| Directions |
Please repeat exactly the lines below from the one containing "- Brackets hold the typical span" down to the one containing "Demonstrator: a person", both included, and nothing else.

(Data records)
§ §

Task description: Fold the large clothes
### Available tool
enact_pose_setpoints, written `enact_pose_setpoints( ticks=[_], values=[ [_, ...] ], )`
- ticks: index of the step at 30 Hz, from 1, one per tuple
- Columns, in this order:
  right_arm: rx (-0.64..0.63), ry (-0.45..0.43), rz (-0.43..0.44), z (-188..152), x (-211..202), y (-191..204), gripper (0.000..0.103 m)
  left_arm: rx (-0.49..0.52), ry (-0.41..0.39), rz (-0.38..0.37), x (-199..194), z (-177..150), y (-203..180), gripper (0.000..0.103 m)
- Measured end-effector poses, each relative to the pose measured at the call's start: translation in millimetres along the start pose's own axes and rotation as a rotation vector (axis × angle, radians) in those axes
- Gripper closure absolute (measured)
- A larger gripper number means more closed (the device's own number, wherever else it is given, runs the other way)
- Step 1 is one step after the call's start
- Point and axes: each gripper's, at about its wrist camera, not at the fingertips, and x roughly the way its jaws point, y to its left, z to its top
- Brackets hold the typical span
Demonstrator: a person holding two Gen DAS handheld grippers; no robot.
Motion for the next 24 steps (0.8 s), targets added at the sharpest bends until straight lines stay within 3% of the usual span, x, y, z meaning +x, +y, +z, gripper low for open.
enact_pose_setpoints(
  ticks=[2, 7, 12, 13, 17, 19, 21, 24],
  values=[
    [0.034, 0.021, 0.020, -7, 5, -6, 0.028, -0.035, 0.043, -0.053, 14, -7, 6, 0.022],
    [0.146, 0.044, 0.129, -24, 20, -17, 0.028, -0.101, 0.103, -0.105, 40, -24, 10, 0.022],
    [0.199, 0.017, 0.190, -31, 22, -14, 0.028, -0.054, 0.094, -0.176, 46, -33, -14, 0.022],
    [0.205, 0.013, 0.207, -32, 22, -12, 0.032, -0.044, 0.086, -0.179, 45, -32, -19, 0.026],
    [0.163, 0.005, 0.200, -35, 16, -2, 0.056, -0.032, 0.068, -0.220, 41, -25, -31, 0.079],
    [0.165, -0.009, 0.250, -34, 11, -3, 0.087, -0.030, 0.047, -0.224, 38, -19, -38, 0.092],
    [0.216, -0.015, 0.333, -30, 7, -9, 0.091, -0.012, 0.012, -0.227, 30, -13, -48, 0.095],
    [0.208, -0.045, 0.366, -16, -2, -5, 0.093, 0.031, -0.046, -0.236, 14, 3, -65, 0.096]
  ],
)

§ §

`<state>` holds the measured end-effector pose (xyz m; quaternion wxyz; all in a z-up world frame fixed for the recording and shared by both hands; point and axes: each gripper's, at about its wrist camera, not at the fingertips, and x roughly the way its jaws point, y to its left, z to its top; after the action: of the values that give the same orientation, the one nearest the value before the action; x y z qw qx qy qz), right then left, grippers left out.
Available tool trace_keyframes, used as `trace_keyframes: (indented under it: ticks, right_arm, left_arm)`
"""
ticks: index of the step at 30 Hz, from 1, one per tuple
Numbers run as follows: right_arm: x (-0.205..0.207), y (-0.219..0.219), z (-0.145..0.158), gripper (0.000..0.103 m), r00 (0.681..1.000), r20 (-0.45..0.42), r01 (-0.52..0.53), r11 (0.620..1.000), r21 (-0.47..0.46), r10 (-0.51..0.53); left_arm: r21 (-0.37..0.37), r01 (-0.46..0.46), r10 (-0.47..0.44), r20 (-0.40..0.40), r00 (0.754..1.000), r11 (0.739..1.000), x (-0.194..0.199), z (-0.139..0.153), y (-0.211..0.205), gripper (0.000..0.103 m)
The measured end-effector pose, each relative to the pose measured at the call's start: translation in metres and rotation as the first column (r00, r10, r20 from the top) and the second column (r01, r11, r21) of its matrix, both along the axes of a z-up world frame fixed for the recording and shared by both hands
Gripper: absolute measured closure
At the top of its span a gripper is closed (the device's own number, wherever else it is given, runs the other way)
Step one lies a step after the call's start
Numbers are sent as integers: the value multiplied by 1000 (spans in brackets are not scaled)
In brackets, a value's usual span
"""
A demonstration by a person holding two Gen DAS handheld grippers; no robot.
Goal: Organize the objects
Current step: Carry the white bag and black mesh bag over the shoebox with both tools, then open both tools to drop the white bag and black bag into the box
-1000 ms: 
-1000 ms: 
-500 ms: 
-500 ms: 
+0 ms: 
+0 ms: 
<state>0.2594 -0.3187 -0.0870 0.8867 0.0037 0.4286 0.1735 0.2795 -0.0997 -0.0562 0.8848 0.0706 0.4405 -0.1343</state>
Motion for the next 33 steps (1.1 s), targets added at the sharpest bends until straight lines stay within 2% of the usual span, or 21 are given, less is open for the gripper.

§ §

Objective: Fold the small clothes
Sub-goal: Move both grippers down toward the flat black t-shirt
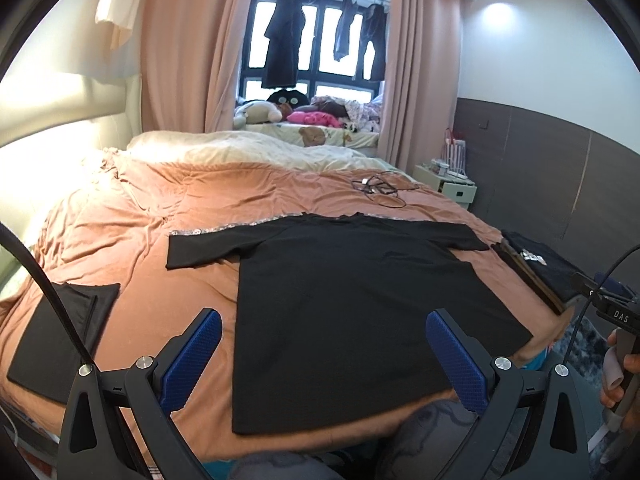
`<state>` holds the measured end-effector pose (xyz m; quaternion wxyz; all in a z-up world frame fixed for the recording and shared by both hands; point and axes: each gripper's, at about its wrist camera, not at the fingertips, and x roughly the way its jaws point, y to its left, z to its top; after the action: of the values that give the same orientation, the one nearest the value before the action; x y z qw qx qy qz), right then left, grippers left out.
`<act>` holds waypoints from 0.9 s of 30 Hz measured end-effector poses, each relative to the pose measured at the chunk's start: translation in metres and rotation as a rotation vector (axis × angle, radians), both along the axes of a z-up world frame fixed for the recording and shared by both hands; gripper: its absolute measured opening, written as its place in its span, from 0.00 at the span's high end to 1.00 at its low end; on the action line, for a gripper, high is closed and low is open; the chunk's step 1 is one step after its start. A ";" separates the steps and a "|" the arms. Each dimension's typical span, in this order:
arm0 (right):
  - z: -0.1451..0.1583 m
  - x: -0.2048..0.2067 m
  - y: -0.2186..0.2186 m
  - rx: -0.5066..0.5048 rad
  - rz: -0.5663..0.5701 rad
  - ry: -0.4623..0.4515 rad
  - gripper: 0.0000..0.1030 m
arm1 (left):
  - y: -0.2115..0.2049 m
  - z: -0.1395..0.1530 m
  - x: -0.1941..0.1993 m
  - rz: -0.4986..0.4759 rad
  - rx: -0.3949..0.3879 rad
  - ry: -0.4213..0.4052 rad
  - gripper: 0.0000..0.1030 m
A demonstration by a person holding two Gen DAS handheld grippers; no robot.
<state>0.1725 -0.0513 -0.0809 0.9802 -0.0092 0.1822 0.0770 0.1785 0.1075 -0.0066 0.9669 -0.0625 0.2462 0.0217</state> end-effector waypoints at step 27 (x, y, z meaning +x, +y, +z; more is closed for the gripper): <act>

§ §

| Answer area |
- Brackets hold the typical span
Demonstrator: a person holding two Gen DAS handheld grippers; no robot.

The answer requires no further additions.